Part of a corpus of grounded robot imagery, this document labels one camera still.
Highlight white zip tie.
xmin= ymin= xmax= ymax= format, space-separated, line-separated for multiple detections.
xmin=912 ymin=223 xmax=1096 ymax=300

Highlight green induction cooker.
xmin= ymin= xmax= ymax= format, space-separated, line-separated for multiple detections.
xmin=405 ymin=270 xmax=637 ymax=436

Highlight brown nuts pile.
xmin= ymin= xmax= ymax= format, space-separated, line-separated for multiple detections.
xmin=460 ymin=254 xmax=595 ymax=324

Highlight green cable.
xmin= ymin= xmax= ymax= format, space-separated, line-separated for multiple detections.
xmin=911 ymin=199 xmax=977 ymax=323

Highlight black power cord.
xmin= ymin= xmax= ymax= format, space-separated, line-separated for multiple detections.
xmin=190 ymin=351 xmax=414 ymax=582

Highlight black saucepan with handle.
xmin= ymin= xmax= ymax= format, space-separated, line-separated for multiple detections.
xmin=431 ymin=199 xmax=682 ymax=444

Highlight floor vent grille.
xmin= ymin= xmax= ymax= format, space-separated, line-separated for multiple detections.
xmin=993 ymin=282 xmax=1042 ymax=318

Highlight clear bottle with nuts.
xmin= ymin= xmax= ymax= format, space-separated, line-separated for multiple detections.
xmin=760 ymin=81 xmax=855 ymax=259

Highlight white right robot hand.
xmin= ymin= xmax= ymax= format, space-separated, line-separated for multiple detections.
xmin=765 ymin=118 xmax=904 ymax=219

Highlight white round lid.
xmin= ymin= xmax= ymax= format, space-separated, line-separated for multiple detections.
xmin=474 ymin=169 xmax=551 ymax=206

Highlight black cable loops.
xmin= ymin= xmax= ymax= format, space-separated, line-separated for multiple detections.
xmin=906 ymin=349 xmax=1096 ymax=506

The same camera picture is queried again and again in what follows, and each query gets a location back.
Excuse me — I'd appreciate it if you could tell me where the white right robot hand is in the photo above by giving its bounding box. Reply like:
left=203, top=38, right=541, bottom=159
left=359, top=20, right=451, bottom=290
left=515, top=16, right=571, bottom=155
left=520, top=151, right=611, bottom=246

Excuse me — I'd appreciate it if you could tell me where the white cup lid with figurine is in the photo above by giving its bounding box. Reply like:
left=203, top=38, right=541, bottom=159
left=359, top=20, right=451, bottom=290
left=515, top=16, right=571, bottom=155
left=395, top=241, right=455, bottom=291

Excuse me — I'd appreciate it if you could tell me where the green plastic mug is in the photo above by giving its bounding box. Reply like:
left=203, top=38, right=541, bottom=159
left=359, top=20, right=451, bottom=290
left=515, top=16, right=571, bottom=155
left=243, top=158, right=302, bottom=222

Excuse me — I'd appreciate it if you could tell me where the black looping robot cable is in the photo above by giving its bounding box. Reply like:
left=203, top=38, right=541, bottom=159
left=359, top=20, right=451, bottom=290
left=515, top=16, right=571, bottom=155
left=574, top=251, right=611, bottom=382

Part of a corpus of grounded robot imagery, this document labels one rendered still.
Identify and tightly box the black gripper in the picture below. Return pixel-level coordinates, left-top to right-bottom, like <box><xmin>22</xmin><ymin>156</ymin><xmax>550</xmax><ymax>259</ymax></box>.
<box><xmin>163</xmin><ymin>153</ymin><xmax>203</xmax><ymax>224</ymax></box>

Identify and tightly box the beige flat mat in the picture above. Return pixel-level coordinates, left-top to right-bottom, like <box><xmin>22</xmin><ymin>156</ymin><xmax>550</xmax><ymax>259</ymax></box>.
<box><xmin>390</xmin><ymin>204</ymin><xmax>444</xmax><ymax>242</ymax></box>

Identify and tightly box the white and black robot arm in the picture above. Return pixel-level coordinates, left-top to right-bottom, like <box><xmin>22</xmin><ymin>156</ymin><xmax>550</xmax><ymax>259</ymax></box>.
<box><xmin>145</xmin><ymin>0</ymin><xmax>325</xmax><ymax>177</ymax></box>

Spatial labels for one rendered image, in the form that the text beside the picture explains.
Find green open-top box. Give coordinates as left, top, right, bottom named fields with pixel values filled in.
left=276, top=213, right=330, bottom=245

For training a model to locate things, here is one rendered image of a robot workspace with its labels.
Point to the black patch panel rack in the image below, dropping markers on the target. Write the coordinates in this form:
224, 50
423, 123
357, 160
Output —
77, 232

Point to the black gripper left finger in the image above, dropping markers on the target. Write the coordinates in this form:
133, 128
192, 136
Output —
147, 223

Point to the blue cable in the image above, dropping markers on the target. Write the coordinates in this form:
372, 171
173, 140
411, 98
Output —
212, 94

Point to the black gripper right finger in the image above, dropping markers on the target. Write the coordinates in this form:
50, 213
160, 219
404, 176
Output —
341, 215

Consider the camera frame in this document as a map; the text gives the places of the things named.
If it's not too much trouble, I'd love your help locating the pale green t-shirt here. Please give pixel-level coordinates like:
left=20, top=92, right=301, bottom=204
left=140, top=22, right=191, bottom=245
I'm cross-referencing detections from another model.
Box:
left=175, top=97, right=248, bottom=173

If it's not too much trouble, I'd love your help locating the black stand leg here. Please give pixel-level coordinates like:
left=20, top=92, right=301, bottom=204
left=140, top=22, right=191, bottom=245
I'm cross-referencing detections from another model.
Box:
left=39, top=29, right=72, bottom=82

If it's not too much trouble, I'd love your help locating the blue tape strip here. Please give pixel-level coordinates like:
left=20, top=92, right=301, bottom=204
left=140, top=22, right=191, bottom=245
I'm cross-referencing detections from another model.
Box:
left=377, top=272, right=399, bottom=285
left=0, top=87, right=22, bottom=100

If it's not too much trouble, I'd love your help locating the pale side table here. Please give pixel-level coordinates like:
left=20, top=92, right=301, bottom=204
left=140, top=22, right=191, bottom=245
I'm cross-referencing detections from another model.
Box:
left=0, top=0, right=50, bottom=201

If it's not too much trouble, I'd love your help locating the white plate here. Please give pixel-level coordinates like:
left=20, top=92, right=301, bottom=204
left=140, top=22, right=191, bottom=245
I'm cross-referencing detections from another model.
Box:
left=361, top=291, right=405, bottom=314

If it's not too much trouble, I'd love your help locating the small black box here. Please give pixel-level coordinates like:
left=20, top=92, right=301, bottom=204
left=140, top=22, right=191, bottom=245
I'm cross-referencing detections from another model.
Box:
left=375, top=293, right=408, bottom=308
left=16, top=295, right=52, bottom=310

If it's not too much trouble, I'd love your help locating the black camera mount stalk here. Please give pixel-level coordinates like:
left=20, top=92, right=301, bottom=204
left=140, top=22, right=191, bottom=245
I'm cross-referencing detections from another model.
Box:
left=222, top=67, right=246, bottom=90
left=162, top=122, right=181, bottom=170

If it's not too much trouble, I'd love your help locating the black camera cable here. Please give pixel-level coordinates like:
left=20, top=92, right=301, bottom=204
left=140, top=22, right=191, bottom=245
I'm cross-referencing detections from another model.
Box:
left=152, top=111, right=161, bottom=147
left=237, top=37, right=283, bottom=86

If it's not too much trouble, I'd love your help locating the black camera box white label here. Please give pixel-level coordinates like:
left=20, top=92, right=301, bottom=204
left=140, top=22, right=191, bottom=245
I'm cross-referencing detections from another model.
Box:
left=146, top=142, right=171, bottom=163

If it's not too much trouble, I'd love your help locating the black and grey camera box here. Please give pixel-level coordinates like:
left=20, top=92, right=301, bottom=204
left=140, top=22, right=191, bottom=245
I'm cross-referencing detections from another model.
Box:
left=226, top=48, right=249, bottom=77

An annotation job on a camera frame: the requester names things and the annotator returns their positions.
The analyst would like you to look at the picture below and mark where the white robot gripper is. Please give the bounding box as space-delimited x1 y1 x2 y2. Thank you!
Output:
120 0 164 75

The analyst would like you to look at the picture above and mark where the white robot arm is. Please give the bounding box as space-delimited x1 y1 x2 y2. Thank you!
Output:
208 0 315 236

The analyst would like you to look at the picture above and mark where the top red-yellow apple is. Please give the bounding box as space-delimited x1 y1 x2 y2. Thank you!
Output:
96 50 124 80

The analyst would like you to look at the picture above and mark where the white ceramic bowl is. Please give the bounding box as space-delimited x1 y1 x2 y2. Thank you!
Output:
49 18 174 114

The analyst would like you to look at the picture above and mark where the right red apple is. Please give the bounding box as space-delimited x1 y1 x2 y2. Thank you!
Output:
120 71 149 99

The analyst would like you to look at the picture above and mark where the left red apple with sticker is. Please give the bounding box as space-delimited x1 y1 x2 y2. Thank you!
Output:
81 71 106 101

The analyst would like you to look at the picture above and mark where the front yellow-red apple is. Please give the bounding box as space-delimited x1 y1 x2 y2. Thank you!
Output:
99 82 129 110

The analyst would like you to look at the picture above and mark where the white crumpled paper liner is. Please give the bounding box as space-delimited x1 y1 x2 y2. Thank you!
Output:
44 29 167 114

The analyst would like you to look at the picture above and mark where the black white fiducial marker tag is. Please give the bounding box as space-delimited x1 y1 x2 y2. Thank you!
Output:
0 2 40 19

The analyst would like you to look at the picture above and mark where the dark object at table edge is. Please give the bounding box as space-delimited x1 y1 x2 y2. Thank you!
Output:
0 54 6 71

--

[EXERCISE AIM] Only one stretch of the data above is needed. Restate it word for word, from the line containing "the black stand" through the line containing "locating the blue", both ends included.

[ANSWER TO THE EXERCISE]
If it's not too much trouble, I'd love your help locating the black stand leg here. Please give pixel-level coordinates like:
left=20, top=92, right=301, bottom=204
left=140, top=22, right=191, bottom=245
I'm cross-referencing detections from another model.
Box:
left=39, top=29, right=72, bottom=82

If it's not too much trouble, I'd love your help locating the blue tape strip here. Please give pixel-level coordinates like:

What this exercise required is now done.